Caro Direttore,
come hai ricordato nell’editoriale di marzo (https://www.risorgimentofirenze.it/difendere-la-patria-degli-altri-popoli/) , uno dei valori risorgimentali più importanti è la solidarietà con i popoli che lottano per la loro libertà contro gli oppressori interni o esterni. Su questo sito è forse superfluo ricordare il respiro europeo del pensiero mazziniano che portò alla creazione della Giovine Europa, le generose imprese militari che fruttarono a Garibaldi il titolo di Eroe dei due mondi e la partecipazione di molti intellettuali europei, tra cui Santorre di Santarosa, alla lotta dei Greci per l’indipendenza.

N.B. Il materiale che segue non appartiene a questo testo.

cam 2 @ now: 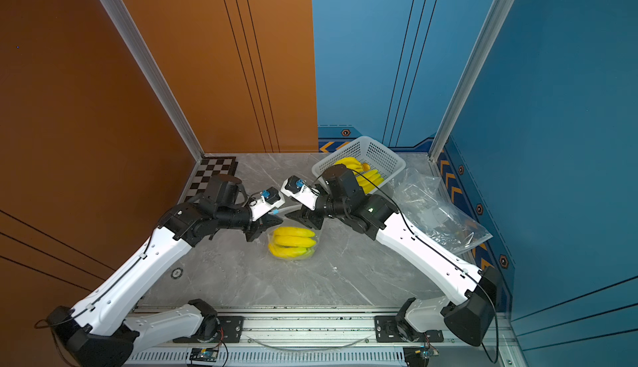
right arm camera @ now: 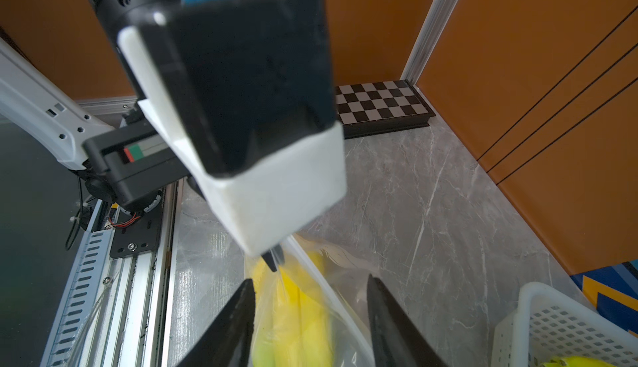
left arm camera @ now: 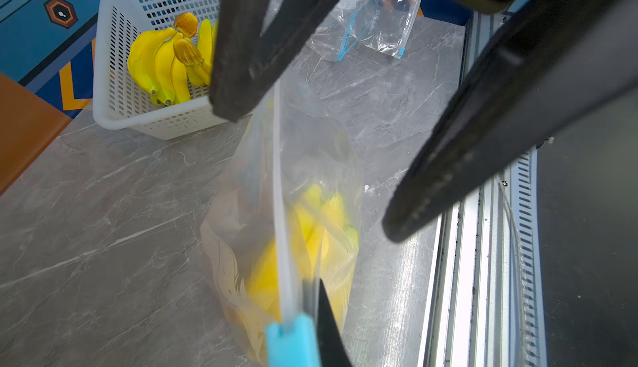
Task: Open the zip-top bag and take out the banana
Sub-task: Unzip the zipper on the zipper food storage bag.
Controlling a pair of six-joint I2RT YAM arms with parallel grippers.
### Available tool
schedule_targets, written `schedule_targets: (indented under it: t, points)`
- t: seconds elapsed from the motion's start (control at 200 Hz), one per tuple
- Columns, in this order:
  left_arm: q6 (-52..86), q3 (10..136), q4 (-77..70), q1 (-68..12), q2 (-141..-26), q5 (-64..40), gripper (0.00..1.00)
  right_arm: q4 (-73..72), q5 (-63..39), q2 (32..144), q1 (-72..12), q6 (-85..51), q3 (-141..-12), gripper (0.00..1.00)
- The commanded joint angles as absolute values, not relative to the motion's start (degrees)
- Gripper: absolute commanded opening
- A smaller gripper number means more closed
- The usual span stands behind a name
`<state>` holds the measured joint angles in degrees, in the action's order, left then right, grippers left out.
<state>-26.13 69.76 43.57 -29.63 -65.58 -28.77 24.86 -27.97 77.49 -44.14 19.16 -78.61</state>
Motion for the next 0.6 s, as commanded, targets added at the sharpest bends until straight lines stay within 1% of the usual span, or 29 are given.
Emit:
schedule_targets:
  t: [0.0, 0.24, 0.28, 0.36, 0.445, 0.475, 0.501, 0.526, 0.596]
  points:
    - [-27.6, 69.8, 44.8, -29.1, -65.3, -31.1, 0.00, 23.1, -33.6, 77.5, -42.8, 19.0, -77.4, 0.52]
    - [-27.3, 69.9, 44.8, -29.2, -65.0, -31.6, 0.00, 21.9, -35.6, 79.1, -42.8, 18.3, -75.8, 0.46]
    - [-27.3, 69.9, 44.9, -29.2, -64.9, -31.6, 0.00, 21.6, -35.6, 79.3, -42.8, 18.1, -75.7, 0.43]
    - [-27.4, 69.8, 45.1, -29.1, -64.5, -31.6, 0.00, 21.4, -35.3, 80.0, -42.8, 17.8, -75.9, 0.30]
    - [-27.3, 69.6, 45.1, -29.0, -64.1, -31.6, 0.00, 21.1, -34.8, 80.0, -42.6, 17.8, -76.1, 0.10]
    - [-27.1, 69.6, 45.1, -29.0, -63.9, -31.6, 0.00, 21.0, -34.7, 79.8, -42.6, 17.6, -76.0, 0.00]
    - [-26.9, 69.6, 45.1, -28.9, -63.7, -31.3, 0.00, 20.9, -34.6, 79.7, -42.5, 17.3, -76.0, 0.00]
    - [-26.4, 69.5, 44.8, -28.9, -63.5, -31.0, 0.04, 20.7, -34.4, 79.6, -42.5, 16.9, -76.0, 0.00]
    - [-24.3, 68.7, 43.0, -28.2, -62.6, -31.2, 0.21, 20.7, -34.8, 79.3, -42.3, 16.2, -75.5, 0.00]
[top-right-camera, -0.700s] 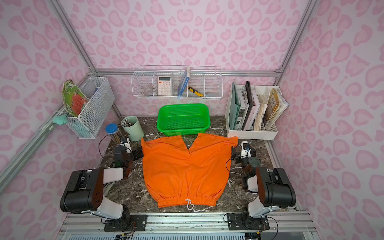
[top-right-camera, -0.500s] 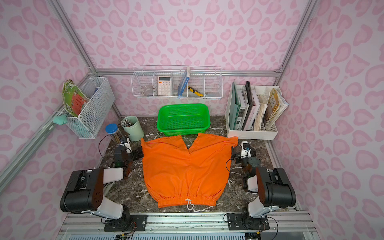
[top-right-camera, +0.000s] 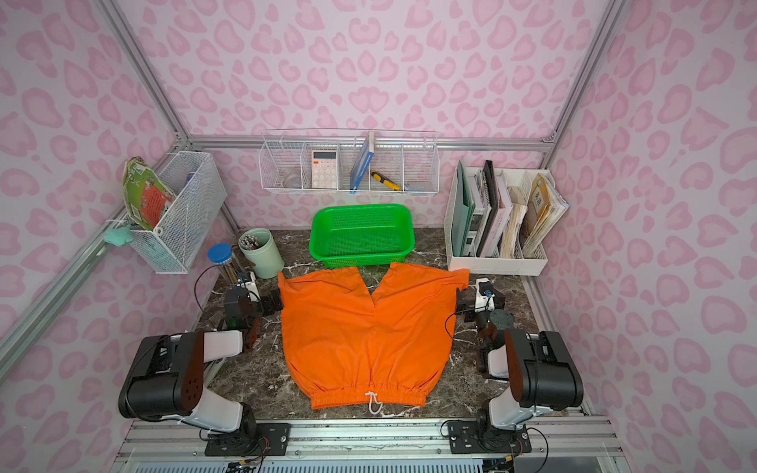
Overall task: Roll up the shorts
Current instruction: Fold the shorts at the center of the board.
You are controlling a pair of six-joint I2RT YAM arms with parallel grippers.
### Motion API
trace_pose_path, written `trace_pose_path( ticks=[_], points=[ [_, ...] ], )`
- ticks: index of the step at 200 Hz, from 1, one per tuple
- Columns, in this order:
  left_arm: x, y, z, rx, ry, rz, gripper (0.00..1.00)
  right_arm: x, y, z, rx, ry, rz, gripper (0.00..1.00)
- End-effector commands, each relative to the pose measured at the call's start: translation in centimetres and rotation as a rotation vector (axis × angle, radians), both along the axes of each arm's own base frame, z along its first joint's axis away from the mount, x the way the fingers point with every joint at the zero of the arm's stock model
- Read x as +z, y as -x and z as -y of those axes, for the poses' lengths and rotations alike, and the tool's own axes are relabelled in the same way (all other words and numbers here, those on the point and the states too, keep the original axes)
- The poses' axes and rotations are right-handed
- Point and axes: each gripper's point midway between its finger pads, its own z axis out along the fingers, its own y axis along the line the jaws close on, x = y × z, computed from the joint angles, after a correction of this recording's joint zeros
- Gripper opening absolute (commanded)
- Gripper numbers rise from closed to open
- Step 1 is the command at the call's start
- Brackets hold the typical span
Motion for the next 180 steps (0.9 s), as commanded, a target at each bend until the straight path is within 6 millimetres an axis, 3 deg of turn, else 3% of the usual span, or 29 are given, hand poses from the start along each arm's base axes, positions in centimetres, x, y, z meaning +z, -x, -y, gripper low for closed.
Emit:
trace_pose_path(
  ticks=[1, 22, 38, 52, 64, 96, 122, 152, 180],
  points=[
    [0.5, -0.3, 0.0, -0.006, 0.007, 0.021, 0.99, 0.5, -0.1, 0.1, -0.004, -0.006, 0.018, 1.00],
    [0.6, -0.2, 0.1, -0.013, 0.001, 0.024, 0.99, 0.7, -0.4, 1.2, -0.077, -0.023, 0.012, 0.99],
    [2.3, -1.1, 0.6, -0.066, -0.034, 0.054, 0.99, 1.6, -0.8, 1.5, -0.099, -0.024, 0.001, 0.98],
    [2.6, -1.0, 0.9, -0.065, -0.008, -0.056, 0.98, 2.0, -1.0, 1.5, -0.101, -0.022, -0.011, 0.98],
    [4.5, -1.5, 1.3, -0.072, -0.030, -0.056, 0.99, 2.5, -1.3, 1.6, -0.114, -0.017, -0.018, 0.98],
    [12.4, -3.0, 4.2, -0.165, 0.058, 0.091, 0.99, 4.1, -2.5, 1.8, -0.128, -0.101, -0.060, 0.99],
    [15.7, -3.0, 8.8, -0.295, -0.030, 0.064, 0.99, 3.8, -4.1, 0.6, -0.065, -0.162, -0.177, 0.99],
    [16.8, -1.1, 15.4, -0.473, -0.068, 0.003, 0.99, 2.6, -5.1, -0.1, -0.045, -0.234, -0.327, 0.97],
    [17.0, 1.7, 21.1, -0.625, -0.073, -0.048, 0.99, 1.5, -5.5, -0.6, -0.037, -0.298, -0.436, 0.95]
  ],
)
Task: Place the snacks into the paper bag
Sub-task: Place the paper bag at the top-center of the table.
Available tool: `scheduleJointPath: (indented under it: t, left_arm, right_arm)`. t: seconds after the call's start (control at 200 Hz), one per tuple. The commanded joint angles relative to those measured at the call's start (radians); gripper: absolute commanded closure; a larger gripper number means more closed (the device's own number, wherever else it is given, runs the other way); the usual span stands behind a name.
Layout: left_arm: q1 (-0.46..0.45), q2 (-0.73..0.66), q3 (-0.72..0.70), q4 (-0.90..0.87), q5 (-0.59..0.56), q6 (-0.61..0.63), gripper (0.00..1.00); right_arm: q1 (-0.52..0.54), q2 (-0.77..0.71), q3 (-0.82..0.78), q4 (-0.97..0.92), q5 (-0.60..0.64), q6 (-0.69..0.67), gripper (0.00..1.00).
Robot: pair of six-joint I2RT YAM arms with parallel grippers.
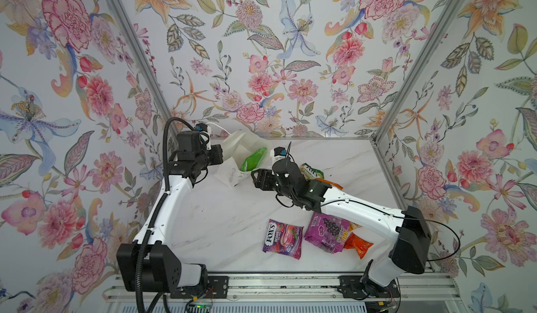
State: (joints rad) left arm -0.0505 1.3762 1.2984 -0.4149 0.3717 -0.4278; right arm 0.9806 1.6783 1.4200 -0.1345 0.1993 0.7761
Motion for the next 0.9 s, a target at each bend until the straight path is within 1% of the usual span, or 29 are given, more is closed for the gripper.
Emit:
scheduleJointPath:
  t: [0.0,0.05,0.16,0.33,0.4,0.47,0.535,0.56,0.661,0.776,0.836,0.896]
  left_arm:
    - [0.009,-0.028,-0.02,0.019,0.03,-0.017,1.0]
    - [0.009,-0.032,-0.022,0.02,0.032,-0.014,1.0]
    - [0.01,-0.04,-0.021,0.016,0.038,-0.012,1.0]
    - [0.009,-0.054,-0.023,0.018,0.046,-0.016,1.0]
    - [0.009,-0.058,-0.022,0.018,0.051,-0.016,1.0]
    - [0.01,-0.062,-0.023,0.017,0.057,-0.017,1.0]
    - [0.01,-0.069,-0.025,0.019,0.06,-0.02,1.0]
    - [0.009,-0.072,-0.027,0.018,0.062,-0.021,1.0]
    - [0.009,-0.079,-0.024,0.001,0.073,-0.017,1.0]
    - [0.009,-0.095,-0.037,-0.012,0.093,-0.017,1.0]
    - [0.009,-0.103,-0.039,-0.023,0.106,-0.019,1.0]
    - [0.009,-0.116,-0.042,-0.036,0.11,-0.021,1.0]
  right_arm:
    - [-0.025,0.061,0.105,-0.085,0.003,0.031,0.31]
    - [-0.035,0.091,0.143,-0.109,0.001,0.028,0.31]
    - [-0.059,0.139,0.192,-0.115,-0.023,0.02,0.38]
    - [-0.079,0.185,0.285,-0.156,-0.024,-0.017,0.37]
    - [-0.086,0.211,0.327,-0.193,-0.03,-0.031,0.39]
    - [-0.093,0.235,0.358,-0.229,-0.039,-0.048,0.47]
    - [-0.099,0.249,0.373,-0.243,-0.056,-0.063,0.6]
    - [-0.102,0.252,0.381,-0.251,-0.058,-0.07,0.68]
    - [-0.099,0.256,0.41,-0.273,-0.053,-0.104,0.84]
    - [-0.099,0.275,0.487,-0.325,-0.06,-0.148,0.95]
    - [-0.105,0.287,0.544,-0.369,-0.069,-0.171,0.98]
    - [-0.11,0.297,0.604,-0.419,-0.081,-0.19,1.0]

Le motivazioni alla base di questi movimenti hanno poi preso il nome, com’è noto, di “internazionalismo”.
Da circa due mesi e mezzo stiamo assistendo, per così dire, “in diretta” al dispiegarsi di un nuovo slancio internazionalista, cioè dell’amplissimo movimento di solidarietà in favore dell’Ucraina invasa dall’esercito russo. Una solidarietà che, oltre al contributo di circa ventimila combattenti stranieri, si esprime in numerose raccolte di fondi, nell’accoglienza dei profughi, nelle sanzioni economiche inflitte alla Russia e nell’invio di armi all’Ucraina aggredita.
A fronte di questo ampio schieramento in difesa della libertà ucraina, è purtroppo emerso, almeno per quanto riguarda l’Italia, un consistente “internazionalismo” di segno opposto, cioè di fatto a sostegno dell’aggressore. Un sostegno ora larvato ora più esplicito, ma tanto più repulsivo in quanto diretto verso una dittatura che cerca di schiacciare una democrazia, sia pure in fase di consolidamento. Personalmente non ricordo un altro caso in cui una parte dell’opinione pubblica e della classe politica si augurasse la resa o la rapida capitolazione di una nazione in lotta per la propria libertà. Accanto all’ormai pavloviano e inestirpabile anti-americanismo, mi pare che un ruolo importante lo stiano giocando l’orrore per la guerra in genere e la paura dell’estensione al resto d’Europa di quella in corso, a noi così vicina. Sentimenti rispettabilissimi, s’intende, anzi condivisibili.
Ma temo che la lunga pace, il benessere, la tranquillità di molti decenni, insieme al diffondersi di un pacifismo integralista, abbiano fatto evaporare la differenza tra vittima e aggressore.